Los desafíos de la notificación de casos a nivel mundial durante la pandemia de A (H1N1) del año 2009

Stephanie Williams, Julia Fitzner, Angela Merianos, Anthony Mounts & for the Case-based Surveillance Evaluation Group

Durante la pandemia de gripe A (H1N1) del año 2009, la Organización Mundial de la salud (OMS) pidió a todos los Estados miembros que proporcionaran datos de hasta los primeros 100 casos de gripe confirmados en laboratorios con objeto de comprender con rapidez la pandemia y proporcionar orientación adecuada a los países afectados.

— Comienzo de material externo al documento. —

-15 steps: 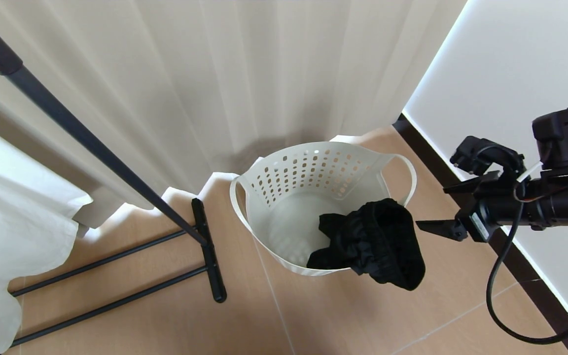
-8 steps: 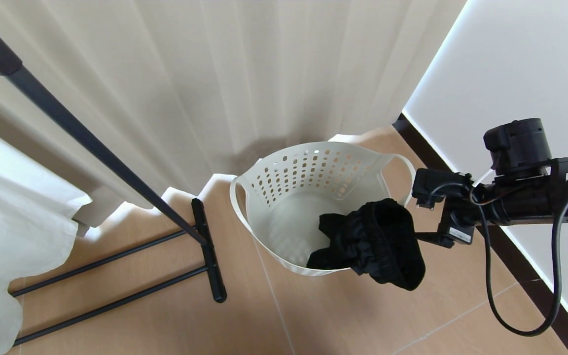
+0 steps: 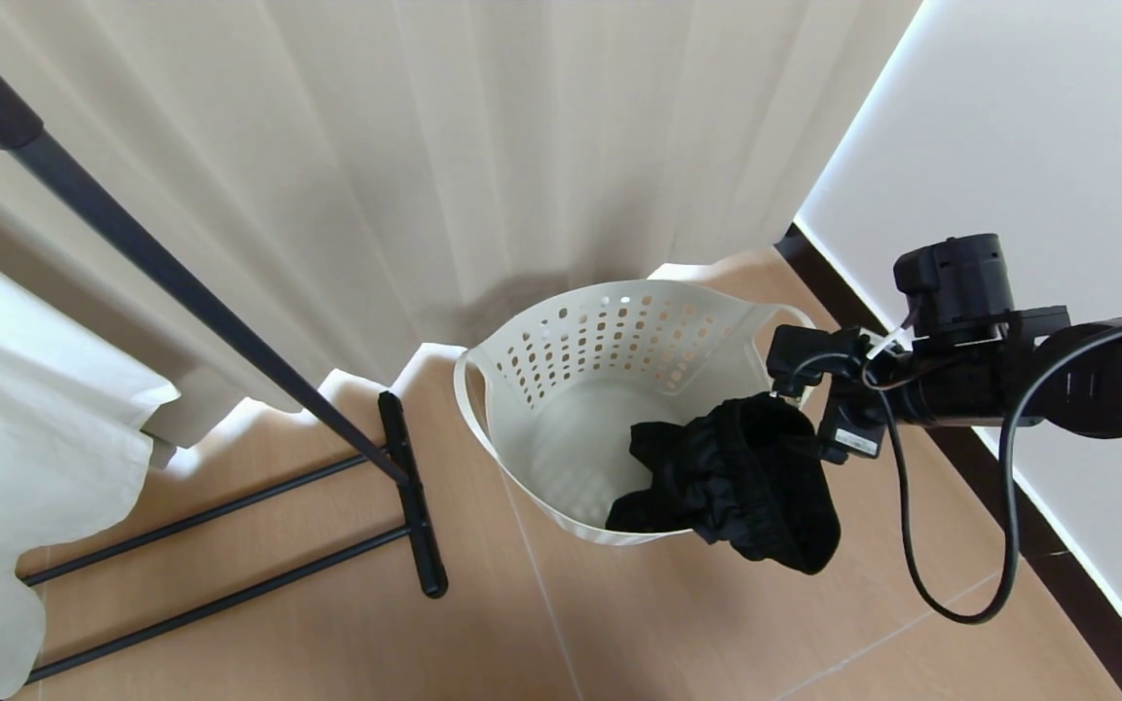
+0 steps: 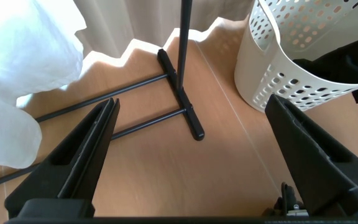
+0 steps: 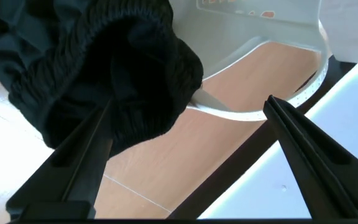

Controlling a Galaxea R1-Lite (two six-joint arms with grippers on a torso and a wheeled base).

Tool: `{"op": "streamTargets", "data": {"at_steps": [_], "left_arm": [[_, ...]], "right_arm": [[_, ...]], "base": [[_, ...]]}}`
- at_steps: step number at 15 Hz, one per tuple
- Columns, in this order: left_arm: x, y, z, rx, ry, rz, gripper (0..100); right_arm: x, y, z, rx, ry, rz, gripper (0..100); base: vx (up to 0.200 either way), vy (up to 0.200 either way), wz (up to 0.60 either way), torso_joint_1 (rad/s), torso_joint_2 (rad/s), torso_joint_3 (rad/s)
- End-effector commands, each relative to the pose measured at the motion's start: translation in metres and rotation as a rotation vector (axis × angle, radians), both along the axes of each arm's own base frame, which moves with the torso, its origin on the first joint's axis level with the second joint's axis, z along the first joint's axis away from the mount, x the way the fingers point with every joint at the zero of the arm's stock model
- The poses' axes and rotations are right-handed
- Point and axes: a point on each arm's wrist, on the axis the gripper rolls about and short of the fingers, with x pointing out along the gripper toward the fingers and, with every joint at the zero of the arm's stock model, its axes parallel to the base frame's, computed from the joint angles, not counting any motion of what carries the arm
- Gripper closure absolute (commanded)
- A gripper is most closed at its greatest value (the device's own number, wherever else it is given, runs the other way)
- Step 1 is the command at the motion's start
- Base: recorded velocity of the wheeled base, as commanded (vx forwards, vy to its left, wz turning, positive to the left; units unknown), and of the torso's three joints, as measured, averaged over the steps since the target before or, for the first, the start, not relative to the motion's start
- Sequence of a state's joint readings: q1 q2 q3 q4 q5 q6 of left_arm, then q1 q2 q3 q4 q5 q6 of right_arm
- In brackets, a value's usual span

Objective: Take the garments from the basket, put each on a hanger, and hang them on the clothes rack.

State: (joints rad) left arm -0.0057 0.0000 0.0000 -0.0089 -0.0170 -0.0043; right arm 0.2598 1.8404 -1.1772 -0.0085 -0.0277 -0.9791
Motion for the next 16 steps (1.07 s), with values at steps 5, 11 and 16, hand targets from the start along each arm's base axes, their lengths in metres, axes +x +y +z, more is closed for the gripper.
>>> {"op": "streamTargets", "data": {"at_steps": [5, 11, 16], "left_arm": [[0.0, 0.0, 0.0, 0.0, 0.0, 0.0, 0], [0.0, 0.0, 0.0, 0.0, 0.0, 0.001, 0], [0.0, 0.0, 0.0, 0.0, 0.0, 0.001, 0]], "right_arm": [[0.019, 0.016, -0.008, -0.026, -0.007, -0.033, 0], [0.031, 0.027, -0.012, -0.047, -0.02, -0.043, 0], [0.053, 0.034, -0.016, -0.064, -0.045, -0.076, 0]], "base": [[0.0, 0.0, 0.0, 0.0, 0.0, 0.0], [0.0, 0.0, 0.0, 0.0, 0.0, 0.0], [0.0, 0.0, 0.0, 0.0, 0.0, 0.0]]}}
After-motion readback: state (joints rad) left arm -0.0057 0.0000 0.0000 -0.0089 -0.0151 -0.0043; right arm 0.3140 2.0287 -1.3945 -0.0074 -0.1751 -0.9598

Con objeto de examinar la estrategia de vigilancia de la pandemia, hemos evaluado la utilidad de la recogida de datos sobre casos y los desafíos que supuso la interpretación de esos datos a nivel internacional. Para ello, evaluamos el cumplimiento con las recomendaciones de vigilancia y la integridad de los datos de los registros enviados y describimos las características epidemiológicas de, como mucho, los 110 primeros casos de cada país, agrupados por regiones. Entre abril de 2009 y agosto de 2011, la OMS recibió más de 18 000 registros de casos de 84 países en intervalos de tiempo y formatos distintos, y sin información alguna sobre los métodos de recogida. Solo algo más de la mitad de los 18 000 registros indicaba la fecha de aparición de los síntomas, lo que dificultó evaluar si los casos se encontraban entre los primeros que se confirmaron. Los análisis epidemiológicos descriptivos se limitaron a resumir las proporciones por edad, sexo y hospitalización. Los análisis centralizados de datos sobre casos tuvieron poco valor en la descripción de las características fundamentales de la epidemia. Fue difícil interpretar los resultados, que habrían resultado engañosos si se hubieran observado de forma aislada. Un enfoque más apropiado permitiría identificar las cuestiones críticas, estandarizar los datos y los métodos de investigación, y crear canales de comunicación entre los países y la comunidad sanitaria internacional. El intercambio regular de datos de vigilancia rutinarios ayudará a consolidar dichos canales de comunicación fundamentales.